WORK REQUEST: The lines from the start of the data through the line with "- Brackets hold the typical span" are to be returned verbatim; all later lines are to be omitted.

** GIVEN MATERIAL follows **

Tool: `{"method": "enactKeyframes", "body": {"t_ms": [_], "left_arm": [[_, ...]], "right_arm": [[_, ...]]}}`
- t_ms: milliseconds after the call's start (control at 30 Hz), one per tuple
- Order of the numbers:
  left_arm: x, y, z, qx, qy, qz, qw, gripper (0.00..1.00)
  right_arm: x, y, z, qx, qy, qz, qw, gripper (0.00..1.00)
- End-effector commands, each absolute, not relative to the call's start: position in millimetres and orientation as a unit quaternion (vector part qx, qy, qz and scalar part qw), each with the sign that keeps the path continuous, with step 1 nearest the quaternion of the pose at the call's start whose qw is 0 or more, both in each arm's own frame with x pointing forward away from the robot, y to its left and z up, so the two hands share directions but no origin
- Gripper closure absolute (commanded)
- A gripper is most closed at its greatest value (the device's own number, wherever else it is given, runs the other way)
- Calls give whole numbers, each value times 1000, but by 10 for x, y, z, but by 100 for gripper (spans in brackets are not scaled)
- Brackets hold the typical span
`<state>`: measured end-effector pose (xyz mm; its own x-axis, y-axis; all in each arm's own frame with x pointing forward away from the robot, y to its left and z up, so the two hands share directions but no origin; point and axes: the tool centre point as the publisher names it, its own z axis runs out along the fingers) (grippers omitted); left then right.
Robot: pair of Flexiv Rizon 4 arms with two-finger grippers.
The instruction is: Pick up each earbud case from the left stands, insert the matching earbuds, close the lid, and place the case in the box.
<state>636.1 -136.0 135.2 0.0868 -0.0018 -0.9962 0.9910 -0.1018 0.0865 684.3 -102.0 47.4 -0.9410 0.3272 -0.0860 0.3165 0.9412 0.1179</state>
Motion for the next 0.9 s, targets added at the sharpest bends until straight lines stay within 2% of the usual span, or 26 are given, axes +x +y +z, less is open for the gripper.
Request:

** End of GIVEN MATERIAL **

RESPONSE AREA:
Tool: `{"method": "enactKeyframes", "body": {"t_ms": [_], "left_arm": [[_, ...]], "right_arm": [[_, ...]]}}`
- t_ms: milliseconds after the call's start (control at 30 Hz), one per tuple
- Order of the numbers:
  left_arm: x, y, z, qx, qy, qz, qw, gripper (0.00..1.00)
  right_arm: x, y, z, qx, qy, qz, qw, gripper (0.00..1.00)
- End-effector commands, each absolute, not relative to the call's start: position in millimetres and orientation as a unit quaternion (vector part qx, qy, qz and scalar part qw), each with the sign that keeps the path continuous, with step 1 nearest the quaternion of the pose at the call's start whose qw is 0 or more, both in each arm's own frame with x pointing forward away from the robot, y to its left and z up, so the two hands share directions but no origin
- Gripper closure absolute (commanded)
- A gripper is most closed at its greatest value (the device's own number, wherever else it is given, runs the other way)
- Calls give whole numbers, each value times 1000, but by 10 for x, y, z, but by 100 for gripper (spans in brackets are not scaled)
- Brackets hold the typical span

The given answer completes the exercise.